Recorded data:

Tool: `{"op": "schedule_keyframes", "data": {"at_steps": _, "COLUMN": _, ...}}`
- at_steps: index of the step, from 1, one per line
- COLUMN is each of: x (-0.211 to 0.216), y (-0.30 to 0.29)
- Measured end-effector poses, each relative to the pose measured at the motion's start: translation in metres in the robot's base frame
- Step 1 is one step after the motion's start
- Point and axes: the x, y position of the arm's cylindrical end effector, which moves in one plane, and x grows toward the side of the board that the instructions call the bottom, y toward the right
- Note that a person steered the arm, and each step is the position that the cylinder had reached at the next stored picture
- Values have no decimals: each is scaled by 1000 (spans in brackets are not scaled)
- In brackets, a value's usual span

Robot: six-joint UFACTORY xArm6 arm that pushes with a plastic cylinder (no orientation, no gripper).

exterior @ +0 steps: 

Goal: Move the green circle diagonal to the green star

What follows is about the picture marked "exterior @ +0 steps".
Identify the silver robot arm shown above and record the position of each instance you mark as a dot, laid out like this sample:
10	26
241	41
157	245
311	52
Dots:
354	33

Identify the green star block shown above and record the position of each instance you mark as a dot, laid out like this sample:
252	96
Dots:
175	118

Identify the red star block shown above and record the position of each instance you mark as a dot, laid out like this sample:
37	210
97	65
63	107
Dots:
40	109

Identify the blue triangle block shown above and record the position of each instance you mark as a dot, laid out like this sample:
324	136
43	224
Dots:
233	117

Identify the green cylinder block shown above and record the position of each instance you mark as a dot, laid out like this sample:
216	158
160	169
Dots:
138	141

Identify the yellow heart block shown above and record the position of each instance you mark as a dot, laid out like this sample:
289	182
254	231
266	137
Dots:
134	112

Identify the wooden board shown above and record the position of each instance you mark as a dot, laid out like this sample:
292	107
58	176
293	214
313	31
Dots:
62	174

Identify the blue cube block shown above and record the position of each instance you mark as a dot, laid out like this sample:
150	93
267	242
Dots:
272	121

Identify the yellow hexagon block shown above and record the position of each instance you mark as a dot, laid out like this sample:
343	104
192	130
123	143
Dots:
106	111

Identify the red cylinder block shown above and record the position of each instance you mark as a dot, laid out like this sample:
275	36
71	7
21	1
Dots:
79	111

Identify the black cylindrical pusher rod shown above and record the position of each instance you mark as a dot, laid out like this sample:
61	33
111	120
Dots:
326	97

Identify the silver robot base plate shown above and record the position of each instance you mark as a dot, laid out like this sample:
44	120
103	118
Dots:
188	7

Directions
Where a line of the data contains "yellow", copy that line.

Output for this exercise
Identify the yellow heart block shown above and record the position of each instance you mark as a dot, laid out like this sample:
Identify the yellow hexagon block shown above and record the position of each instance you mark as a dot, laid out like this sample:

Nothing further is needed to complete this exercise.